Look what happened last time you tried to do that! 

> A question for people to ponder:  Putting the wildcard to one side, as we move to endemic circulation of the virus in the UK, how many daily infections do we expect as part of that?  

One of those pesky experts suggested 200-300 deaths per day during winter would = normal covid, in line with a bad flu season with one or the other, rather than both - you can't die twice - getting those that were susceptible at the time. Apols, can't refind story.  At a guess we stop counting cases at some point in the near future.

Looking at the extraordinary spread of the latest wave in a country with low vax rates and no restrictions, I would guess Omicron tends to run out of new people to infect quite quickly.

 Si dH 17 Jan 2022
In reply to Šljiva:

I've been pondering on how the increased transmissibility of Omicron (but therefore also increased rate of gain in population immunity) will affect the net long term level of cases we should see in the endemic phase. I think it will increase it but I'm not sure how much. I want to put it into a differential equation

OP wintertree 17 Jan 2022
In reply to Šljiva:

> Look what happened last time you tried to do that! 

Well, that was just talk of winding down the frequency of the posts, not reaching a dead stop. Tempting fate!

The numbers you and Elsewhere suggest seems reasonable; the point is it's going to be big numbers of infections - as it must be for many "cold" causing viruses; especially if seasonality bunches it up.

> Looking at the extraordinary spread of the latest wave in a country with low vax rates and no restrictions, I would guess Omicron tends to run out of new people to infect quite quickly.

> Looking at the extraordinary spread of the latest wave in a country with low vax rates and no restrictions, I would guess Omicron tends to run out of new people to infect quite quickly.

;In some ways the very rapid spread of waves could be a boon to protecting the vulnerable; the faster it happens, the shorter the period of time that the vulnerable need to isolate for.  The responsiveness of a surveillance system to warn people it's coming is going to need to be pretty tight.

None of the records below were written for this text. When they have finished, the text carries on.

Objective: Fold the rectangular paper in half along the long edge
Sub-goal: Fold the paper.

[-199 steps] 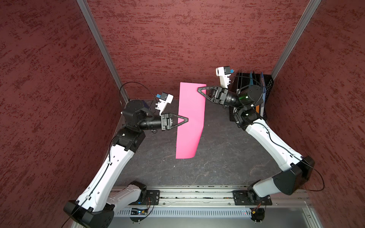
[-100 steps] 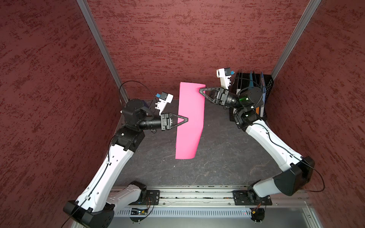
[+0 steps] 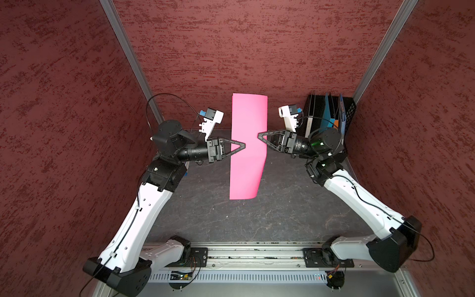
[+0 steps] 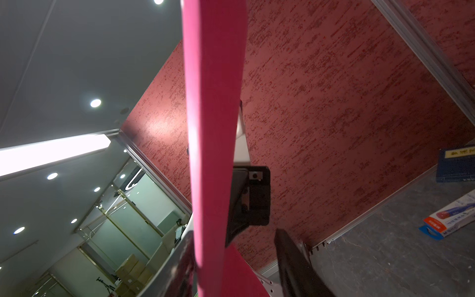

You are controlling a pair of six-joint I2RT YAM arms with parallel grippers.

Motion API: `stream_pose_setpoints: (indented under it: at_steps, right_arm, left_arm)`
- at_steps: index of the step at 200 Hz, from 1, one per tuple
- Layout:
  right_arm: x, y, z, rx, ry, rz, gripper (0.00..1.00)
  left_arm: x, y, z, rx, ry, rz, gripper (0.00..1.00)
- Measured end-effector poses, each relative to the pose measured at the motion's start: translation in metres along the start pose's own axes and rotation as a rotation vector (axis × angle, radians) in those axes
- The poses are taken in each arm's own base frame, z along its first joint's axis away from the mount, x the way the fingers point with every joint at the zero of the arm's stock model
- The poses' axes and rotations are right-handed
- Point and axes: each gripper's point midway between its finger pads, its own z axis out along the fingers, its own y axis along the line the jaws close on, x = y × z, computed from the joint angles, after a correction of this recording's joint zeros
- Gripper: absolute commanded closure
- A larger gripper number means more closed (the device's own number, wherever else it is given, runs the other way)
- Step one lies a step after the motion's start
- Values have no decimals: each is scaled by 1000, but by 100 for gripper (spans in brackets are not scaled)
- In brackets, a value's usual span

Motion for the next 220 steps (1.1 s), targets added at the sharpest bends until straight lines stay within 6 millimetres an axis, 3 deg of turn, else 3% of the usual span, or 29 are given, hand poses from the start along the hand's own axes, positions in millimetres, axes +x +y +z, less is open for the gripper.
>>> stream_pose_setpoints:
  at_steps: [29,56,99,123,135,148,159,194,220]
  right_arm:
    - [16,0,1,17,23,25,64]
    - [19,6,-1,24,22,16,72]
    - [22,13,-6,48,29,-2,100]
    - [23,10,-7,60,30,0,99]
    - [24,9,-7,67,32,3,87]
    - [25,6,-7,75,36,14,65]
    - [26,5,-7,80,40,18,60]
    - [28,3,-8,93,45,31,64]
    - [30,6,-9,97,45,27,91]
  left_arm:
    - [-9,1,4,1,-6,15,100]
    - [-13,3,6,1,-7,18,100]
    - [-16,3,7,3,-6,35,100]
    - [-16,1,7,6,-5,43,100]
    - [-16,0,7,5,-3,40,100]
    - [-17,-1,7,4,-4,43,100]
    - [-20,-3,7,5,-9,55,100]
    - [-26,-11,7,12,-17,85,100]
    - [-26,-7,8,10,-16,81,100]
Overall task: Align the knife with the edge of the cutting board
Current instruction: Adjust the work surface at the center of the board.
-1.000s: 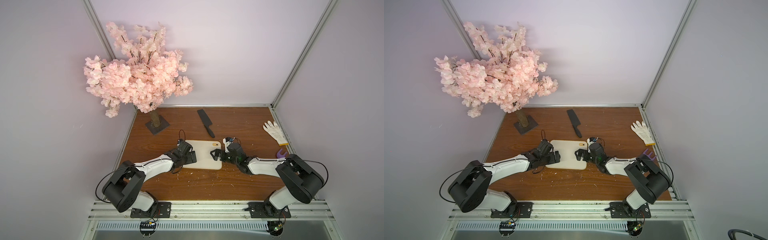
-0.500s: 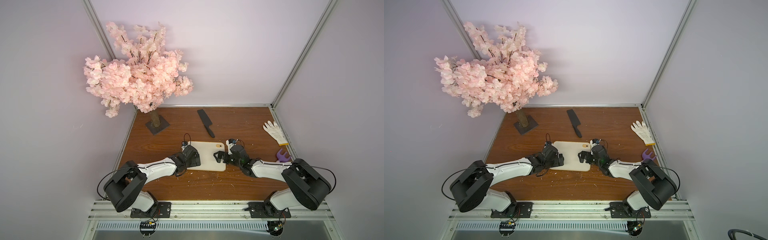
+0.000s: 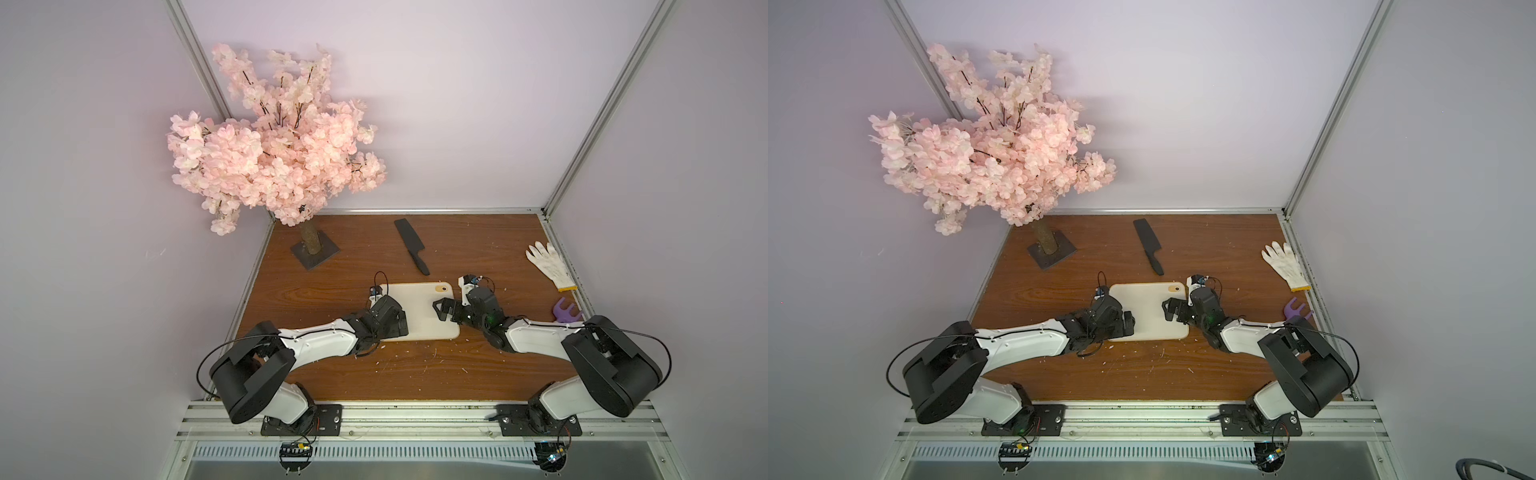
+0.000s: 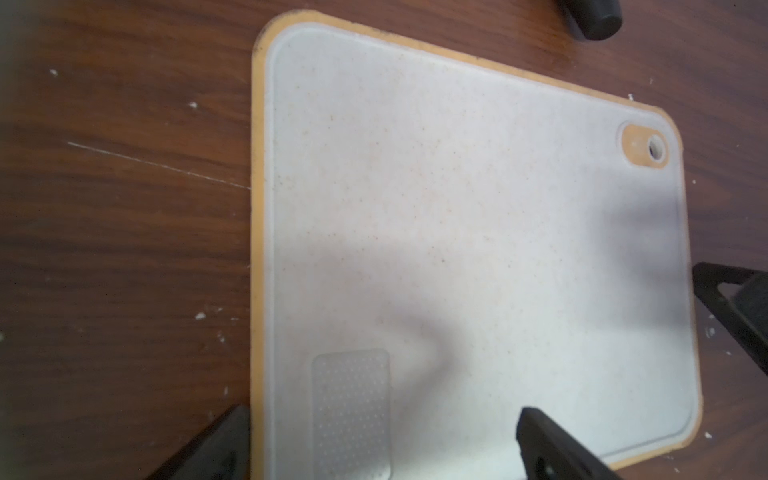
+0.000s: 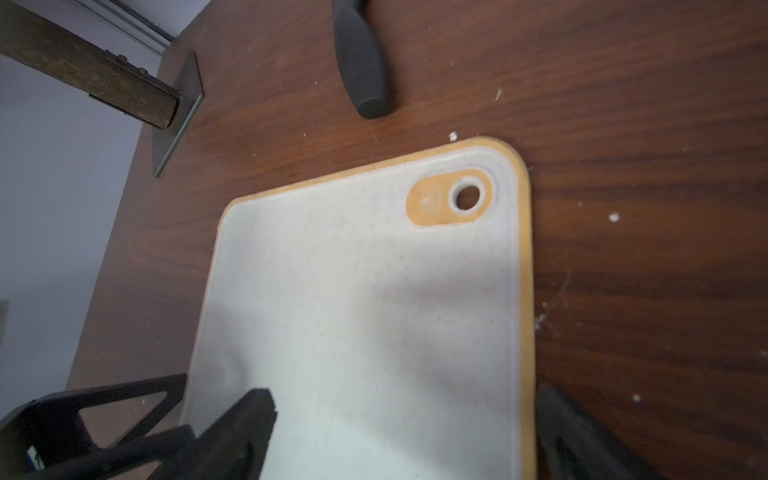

I'm hopeful the "normal Covid" deaths numbers decrease year-on-year; the later in life one is first immunologically exposed, the poorer the enduring immune response I think, and that "average age of exposure" across the population is likely to decrease by about 1 year/year I think.  

OP wintertree 17 Jan 2022
In reply to Longsufferingropeholder:

> Today's journal club paper?

I think I'd get lost in the details of that one before long but the top level is very interesting.  If true, it rather drives home the extreme difficulty of an elimination strategy at this point, and the benefits of a robust immune defence against as many different parts of the virus as possible.  Who knows what other variants are in other animals, diverging further and further genetically, waiting to return.   I guess I'm taking the "John Spartan Burger" off the menu at Cassa Wintertree. 

OP wintertree 17 Jan 2022
In reply to wintertree:

The very rapid fall in cases has been bugging me for a while; I've mentioned a couple of times I thought it looked artifactual, but that testing data and hospitalisation data wasn't setting off alarm bells - allbeit requiring the context over incidental admissions to hospital to keep that calm.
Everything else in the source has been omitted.